Task requirements
Return the data verbatim, without pictures.

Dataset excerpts
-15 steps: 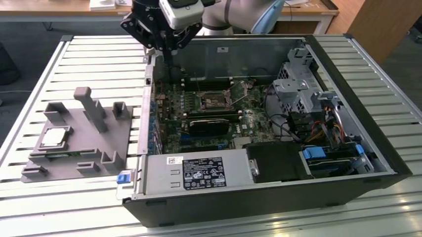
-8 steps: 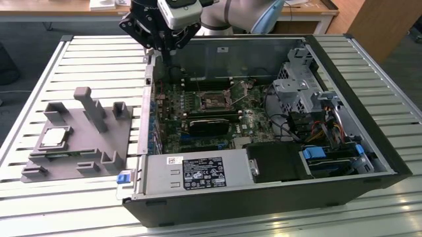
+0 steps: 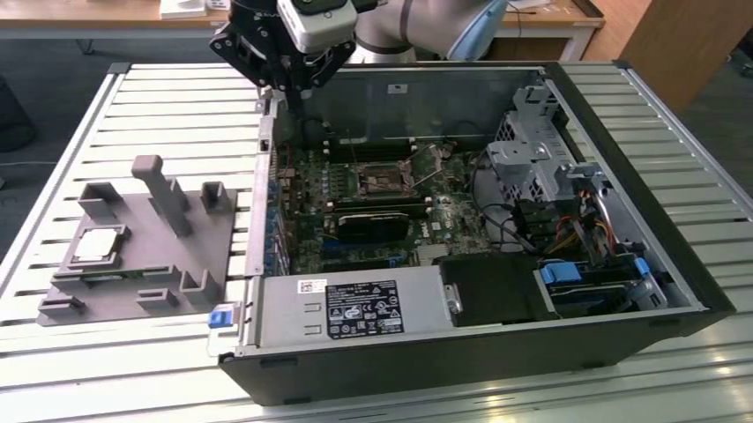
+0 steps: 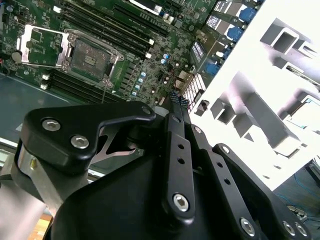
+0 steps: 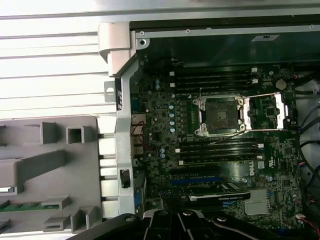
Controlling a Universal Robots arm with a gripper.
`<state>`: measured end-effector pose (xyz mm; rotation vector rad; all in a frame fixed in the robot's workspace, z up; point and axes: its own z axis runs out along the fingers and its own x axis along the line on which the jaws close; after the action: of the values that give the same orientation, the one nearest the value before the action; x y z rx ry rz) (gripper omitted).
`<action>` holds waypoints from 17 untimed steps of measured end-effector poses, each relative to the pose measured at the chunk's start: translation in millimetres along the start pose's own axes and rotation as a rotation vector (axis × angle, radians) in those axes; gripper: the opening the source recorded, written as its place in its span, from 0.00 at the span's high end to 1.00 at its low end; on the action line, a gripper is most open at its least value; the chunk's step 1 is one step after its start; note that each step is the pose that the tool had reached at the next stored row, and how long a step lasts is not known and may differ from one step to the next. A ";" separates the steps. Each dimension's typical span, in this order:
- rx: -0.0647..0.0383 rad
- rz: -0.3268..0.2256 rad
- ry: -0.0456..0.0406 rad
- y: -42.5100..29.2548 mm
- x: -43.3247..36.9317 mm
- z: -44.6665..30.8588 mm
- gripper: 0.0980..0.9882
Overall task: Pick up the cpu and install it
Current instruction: 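Reach for the cpu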
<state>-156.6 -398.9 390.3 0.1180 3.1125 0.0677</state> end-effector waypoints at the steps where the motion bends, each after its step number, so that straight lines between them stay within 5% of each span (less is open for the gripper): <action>1: 0.000 0.000 0.0000 0.0 0.3 0.0 0.99; 17: 0.000 0.000 0.0000 -0.6 7.4 0.1 0.99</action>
<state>-164.0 -398.9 390.0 0.1179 3.1125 0.0677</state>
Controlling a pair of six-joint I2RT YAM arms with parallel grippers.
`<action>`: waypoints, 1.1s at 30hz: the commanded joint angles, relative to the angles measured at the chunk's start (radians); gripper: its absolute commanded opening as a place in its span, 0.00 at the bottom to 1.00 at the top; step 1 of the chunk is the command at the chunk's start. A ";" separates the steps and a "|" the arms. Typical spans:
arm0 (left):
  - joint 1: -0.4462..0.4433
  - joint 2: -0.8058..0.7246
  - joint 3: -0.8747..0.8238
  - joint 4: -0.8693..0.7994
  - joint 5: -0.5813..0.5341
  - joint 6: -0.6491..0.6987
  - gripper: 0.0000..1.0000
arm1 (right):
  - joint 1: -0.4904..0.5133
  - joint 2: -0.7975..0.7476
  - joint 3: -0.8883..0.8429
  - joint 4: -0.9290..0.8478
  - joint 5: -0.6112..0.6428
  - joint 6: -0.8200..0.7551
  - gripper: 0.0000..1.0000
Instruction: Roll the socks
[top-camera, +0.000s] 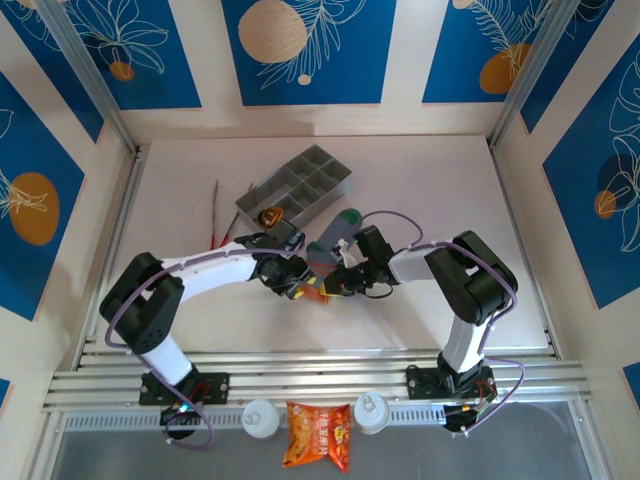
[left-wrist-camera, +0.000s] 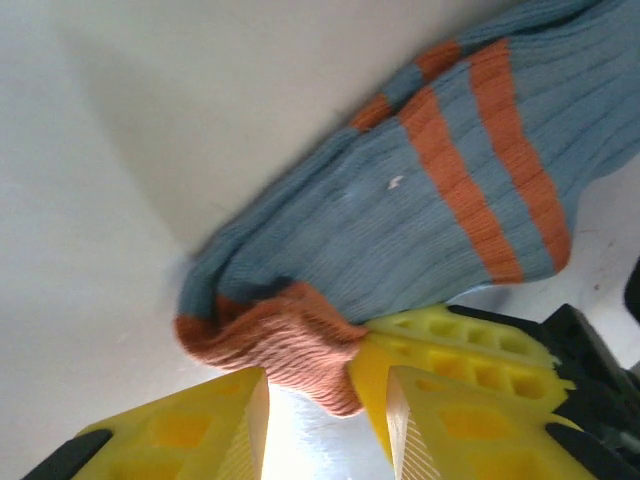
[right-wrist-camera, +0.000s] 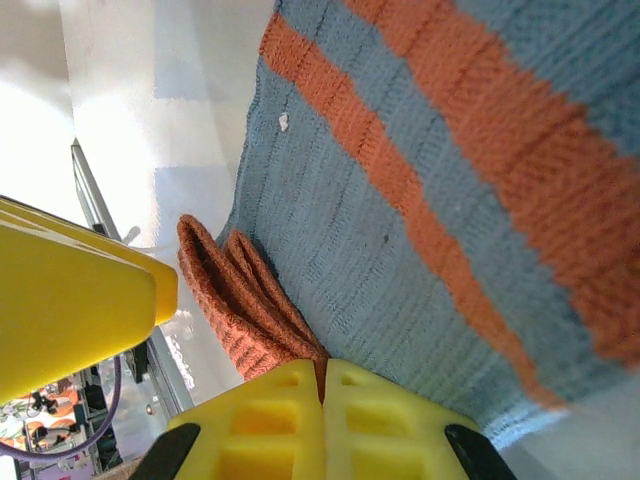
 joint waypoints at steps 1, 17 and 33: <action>-0.007 0.025 0.048 0.043 0.036 -0.061 0.36 | -0.004 0.055 -0.035 -0.069 0.119 0.012 0.00; 0.012 0.199 0.147 -0.061 -0.044 0.074 0.35 | 0.001 0.038 -0.046 -0.064 0.126 0.009 0.00; 0.027 0.272 0.125 -0.141 -0.051 0.138 0.31 | 0.178 -0.261 -0.098 -0.072 0.499 -0.275 0.25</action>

Finished exercise
-15 steps: 
-8 steps: 
+0 steps: 
+0 steps: 
+0 steps: 
Controlling a Universal Robots arm with a gripper.
`<state>`: measured end-effector pose (xyz mm; rotation vector rad; all in a frame fixed in the robot's workspace, z up; point and axes: its own z axis runs out along the fingers and its own x axis along the line on which the jaws close; after the action: of the values that give the same orientation, the one nearest the value before the action; x y z rx ry rz) (gripper omitted).
`<action>` holds waypoints from 17 untimed steps of measured end-effector poses, each relative to the pose measured at the chunk's start: translation in millimetres along the start pose's own axes and rotation as a rotation vector (axis × angle, radians) in those axes; gripper: the opening the source recorded, written as its place in its span, from 0.00 at the span's high end to 1.00 at its low end; on the action line, a gripper is most open at its least value; the chunk's step 1 is one step after its start; note that each step is the pose that the tool had reached at the next stored row, and how long a step lasts is not known and may differ from one step to the next. A ";" separates the steps. Each dimension's typical span, in this order:
- rx: -0.0647..0.0383 rad
- rz: -0.3268..0.2256 rad
- ry: -0.0456..0.0406 rad
- y: -42.5100..29.2548 mm
- x: -43.3247..36.9317 mm
- z: -44.6665..30.8588 mm
- gripper: 0.0980..0.9882
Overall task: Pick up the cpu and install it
Current instruction: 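Reach for the cpu
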<state>-156.6 -398.9 390.3 0.1180 3.1125 0.0677</state> end-effector waypoints at the steps where the motion bends, each after its step number, so that straight lines between them stay within 5% of each span (less is open for the gripper): <action>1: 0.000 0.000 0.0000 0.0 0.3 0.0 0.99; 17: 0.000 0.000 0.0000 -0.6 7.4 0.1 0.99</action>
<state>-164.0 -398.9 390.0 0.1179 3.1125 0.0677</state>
Controlling a pair of six-joint I2RT YAM arms with parallel grippers.
`<action>`: waypoints, 1.1s at 30hz: the commanded joint angles, relative to the angles measured at the chunk's start (radians); gripper: its absolute commanded opening as a place in its span, 0.00 at the bottom to 1.00 at the top; step 1 of the chunk is the command at the chunk's start. A ";" separates the steps and a "|" the arms. Typical spans:
arm0 (left):
  - joint 1: -0.4462..0.4433
  - joint 2: -0.8058..0.7246
  - joint 3: -0.8747..0.8238
  - joint 4: -0.8693..0.7994
  - joint 5: -0.5813..0.5341
  - joint 6: -0.6491..0.6987
  - gripper: 0.0000..1.0000
arm1 (right):
  - joint 1: -0.4904..0.5133
  - joint 2: -0.7975..0.7476
  - joint 3: -0.8883..0.8429
  - joint 4: -0.9290..0.8478
  - joint 5: -0.6112..0.6428
  - joint 6: -0.8200..0.7551
  - gripper: 0.0000..1.0000
Instruction: Roll the socks
[top-camera, +0.000s] 
[left-wrist-camera, +0.000s] 
[right-wrist-camera, +0.000s] 
 joint waypoints at steps 1, 17 and 33: <action>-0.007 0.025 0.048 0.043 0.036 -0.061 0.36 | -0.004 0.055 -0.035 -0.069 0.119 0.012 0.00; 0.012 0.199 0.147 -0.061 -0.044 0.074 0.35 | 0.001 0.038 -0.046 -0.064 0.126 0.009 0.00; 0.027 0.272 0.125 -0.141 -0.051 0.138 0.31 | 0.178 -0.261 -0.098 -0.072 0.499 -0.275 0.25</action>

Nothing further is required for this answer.